FX
  • The risk-on mood undermined the safe-haven JPY and extended support to USD/JPY on Monday.
  • The prevalent selling bias around the USD held back bulls from placing fresh bets and capped gains.
  • Expectations that the Fed would pause the rate hike cycle later this year weighed on the greenback.

The USD/JPY pair gained some positive traction on Monday and held on to its modest intraday gains through the first half of the European session. The pair was last seen trading around the 127.25-127.30 area, up 0.15% for the day.
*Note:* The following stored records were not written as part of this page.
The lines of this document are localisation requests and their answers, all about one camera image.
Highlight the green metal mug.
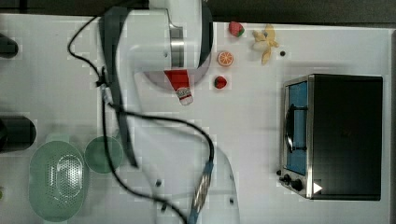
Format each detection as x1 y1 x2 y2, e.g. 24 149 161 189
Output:
84 136 123 174

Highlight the plush strawberry with green top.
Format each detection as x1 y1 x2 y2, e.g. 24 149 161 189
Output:
228 21 245 37

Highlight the grey oval plate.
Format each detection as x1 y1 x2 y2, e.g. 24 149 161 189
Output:
145 56 211 91

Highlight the black cylinder cup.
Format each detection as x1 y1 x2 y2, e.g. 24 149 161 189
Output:
0 116 36 153

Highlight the small red plush strawberry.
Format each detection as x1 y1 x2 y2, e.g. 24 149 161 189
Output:
214 76 227 90

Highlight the plush orange slice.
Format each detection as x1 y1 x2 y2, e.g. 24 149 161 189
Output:
217 51 233 67

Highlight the green colander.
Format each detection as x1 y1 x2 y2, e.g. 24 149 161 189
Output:
28 133 88 224

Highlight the red plush ketchup bottle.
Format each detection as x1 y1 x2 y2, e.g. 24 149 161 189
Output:
164 69 193 105

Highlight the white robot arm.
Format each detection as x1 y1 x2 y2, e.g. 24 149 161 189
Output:
98 0 240 224

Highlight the plush peeled banana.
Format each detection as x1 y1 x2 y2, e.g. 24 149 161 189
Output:
252 24 279 65

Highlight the black cylinder roll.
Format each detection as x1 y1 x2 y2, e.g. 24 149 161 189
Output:
0 34 19 59

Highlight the black toaster oven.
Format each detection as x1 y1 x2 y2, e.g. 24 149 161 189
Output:
276 74 383 201

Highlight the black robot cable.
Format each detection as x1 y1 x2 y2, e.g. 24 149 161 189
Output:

Investors turned optimistic amid hopes that the easing of COVID-19 restrictions in China would boost the global economy, which was evident from the ongoing risk-on rally in the equity markets. This, in turn, undermined demand for the safe-haven Japanese yen and acted as a tailwind for the USD/JPY pair, though the prevalent US dollar selling bias kept a lid on any meaningful gains.

The markets now expect that the Fed could pause the rate hike cycle after two 50 bps hikes each in June and July. The bets were reaffirmed by Friday’s release of the US Personal Consumption Expenditure (PCE) data for April, which suggested that inflationary pressures in the US could be easing. This was seen as a key factor behind the recent slump in the US Treasury bond yields to a multi-week low.

Hence, it will be prudent to wait for strong follow-through buying before positioning for any further upside amid relatively lighter trading volumes on the back of the Memorial Day holiday in the US. Investors might also prefer to wait on the sidelines ahead of this week’s important US macro releases scheduled at the beginning of a new month, including the closely watched NFP report on Friday.

In the meantime, the broader market risk sentiment might continue to play a key role in driving haven flows and influencing the JPY. Traders will further take cues from the USD price dynamics to grab short-term opportunities around the USD/JPY pair.